Simon arrives for lunch just before Mitothin leaves, bounding up the stairs. "Oh," Barney says. "Mr. Mitothin, my brother Simon. Simon, Mr. Mitothin."

"Nice to meet you," Simon says absently, not paying much attention. He's a doctor, like their father, and sometimes it takes him a little, once he's left the hospital, to wrench his thoughts away from his cases.

"A pleasure," Mitothin says, a bit old-fashioned. He reaches out a hand to Simon's ragged old navy jumper. "A hair," he says politely, picking off a long brown one.

"Oh, thanks," Simon says. "My wife's always shedding." Simon's wife is pregnant. It still seems too grown up of him.

Mitothin smiles. When the door closes behind him, the Daedalus sculpture is still turning lazily, light reflecting from its angles.

**

_the queen of every hive_

Barney usually starts his sculptures with an idea, so Mitothin's commission is a good one for his process. He starts playing with media, with form. He makes elongated horses out of clay, abstracting the figures until they're almost unrecognizable. He thinks about how to represent death and famine and plague, about bronze versus ceramic. He digs up an old pocket-sized New Testament someone once gave him on the street and reads the passage about the horsemen over and over again. He hadn't realized before that God was the one who sent them out to kill a quarter of the world. Or, "the Lamb," anyway, who he's pretty certain is Jesus. It's starting to bother him a little, that bit. Or a lot.

Jane took her degree in religious studies, so he brings it up one Sunday afternoon, lying on the sofa in her flat staring out at the grey sky. "You know the Four Horsemen of the Apocalypse?" he asks.

"In the Bible?" Jane says, looking up. She's sitting in an armchair with her legs over one of the arms, reading a book on the goddess Hera. "Yes, Barnabas, I've heard rumors."

"Yeah," Barney says. "I'm sculpting them. Did you know God's the one who sends them out?"

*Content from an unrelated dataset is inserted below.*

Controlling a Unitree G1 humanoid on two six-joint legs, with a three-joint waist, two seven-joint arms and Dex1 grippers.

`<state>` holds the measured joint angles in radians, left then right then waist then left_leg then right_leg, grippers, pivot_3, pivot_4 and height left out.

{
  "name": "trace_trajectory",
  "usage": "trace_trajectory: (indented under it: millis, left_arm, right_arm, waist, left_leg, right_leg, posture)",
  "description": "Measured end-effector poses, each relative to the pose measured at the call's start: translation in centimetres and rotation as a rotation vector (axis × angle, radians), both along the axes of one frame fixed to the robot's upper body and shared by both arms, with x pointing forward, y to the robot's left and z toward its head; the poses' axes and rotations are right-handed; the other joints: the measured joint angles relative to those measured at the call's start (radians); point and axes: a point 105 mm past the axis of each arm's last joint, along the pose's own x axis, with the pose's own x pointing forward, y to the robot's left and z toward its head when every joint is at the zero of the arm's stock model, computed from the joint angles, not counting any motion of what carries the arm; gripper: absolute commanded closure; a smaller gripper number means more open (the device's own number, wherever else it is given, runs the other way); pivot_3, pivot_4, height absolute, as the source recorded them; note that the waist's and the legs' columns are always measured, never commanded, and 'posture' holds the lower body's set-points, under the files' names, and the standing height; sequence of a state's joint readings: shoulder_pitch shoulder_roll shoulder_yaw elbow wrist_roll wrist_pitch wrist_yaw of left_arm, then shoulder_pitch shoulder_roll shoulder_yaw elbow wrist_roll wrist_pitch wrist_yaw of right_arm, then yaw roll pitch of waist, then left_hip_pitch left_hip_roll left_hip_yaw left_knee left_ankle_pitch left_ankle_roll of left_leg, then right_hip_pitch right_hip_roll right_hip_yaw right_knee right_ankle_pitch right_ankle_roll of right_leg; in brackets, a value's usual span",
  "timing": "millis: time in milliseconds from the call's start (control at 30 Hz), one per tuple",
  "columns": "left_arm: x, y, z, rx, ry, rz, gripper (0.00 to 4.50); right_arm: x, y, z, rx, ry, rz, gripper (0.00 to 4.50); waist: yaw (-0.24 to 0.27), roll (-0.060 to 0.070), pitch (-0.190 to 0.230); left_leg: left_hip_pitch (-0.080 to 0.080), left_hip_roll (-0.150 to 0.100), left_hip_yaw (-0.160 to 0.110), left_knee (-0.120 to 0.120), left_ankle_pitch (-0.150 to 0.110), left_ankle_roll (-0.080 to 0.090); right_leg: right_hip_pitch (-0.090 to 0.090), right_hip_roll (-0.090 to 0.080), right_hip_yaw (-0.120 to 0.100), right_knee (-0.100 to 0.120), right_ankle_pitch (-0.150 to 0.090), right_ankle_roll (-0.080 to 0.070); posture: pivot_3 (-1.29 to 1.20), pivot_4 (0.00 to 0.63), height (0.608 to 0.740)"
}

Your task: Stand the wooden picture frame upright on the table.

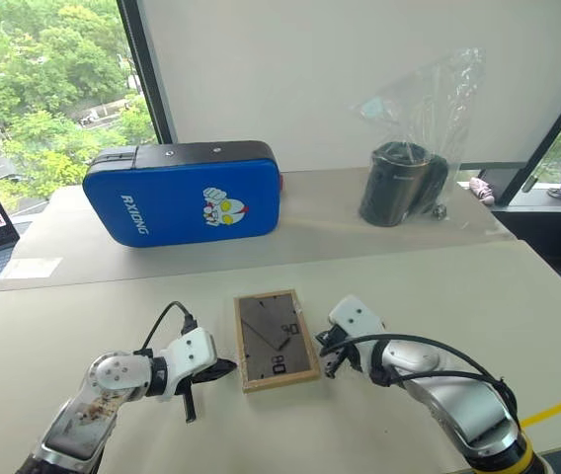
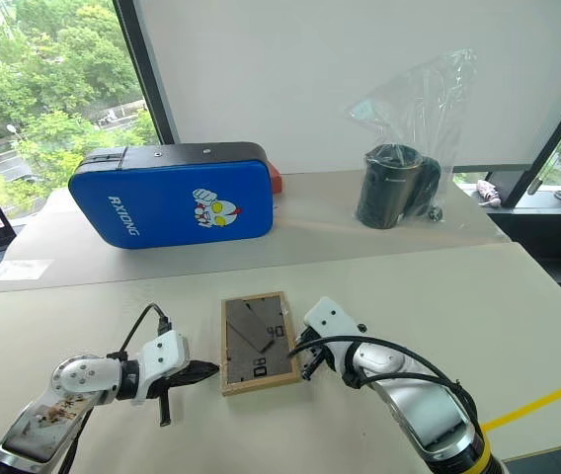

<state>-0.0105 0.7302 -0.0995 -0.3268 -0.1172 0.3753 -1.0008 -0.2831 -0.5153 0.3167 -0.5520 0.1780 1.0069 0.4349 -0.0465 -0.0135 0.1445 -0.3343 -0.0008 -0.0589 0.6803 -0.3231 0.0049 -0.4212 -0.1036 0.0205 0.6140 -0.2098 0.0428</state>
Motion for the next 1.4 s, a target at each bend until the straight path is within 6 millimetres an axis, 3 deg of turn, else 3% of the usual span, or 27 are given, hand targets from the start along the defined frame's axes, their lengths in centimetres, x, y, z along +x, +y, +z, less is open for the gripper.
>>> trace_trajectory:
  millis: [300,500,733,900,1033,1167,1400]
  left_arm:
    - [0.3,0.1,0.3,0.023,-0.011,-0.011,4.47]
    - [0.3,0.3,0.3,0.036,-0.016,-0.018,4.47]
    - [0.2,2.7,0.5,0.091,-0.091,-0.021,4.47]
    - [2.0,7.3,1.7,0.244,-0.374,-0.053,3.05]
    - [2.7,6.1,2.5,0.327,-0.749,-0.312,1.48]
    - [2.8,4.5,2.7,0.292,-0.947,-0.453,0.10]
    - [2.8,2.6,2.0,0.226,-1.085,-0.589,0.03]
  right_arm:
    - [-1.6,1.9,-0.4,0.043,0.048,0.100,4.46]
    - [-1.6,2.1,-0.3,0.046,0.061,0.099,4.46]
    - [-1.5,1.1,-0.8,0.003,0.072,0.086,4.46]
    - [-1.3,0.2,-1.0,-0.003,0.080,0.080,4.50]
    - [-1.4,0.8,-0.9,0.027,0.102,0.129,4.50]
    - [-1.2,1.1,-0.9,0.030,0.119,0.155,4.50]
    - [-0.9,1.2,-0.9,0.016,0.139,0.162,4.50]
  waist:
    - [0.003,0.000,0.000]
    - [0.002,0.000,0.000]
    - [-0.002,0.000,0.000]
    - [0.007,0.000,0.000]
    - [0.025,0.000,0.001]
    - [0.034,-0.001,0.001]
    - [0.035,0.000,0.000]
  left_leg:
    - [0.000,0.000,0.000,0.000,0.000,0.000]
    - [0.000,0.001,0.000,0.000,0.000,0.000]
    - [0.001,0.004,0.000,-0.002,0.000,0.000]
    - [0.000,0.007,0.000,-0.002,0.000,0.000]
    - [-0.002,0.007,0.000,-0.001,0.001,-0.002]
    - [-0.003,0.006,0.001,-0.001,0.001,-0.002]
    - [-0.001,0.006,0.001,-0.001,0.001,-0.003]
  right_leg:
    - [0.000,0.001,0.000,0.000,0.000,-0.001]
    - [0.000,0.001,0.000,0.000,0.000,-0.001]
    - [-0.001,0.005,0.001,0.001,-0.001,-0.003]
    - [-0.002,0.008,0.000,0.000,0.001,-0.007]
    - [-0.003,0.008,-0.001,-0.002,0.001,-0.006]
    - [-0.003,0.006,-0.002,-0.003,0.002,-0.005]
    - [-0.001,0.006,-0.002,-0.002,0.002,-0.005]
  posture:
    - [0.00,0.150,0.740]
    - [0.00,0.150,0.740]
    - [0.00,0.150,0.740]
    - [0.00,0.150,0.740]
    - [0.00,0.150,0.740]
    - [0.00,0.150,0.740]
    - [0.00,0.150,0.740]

Jane looks thoughtful for a second. "Yeah," she says slowly. "With the seals? I hadn't thought about it like that, but I suppose you're right." She rests her book against her temple, thinking.

"Yeah," Barney says. "I never thought about it either. It's weird, right?"

"Well," Jane says, and shrugs. "There are a lot of weird things in the Bible."

"Yeah, but I mean," Barney says. "It seems like God should be the one stopping people from getting killed, not causing it."

Jane's foot is swinging back and forth, back and forth. "Yeah," she says. "I guess it's supposed to be for the greater good."

"That's stupid," Barney says.

Jane makes a _well, yeah, but what can you do_ face and opens her book again, running her finger down the page to find her place.

"There's just," Barney says. "An awful lot of suffering God isn't stopping, if you ask me. Darfur, and all that. The Holocaust."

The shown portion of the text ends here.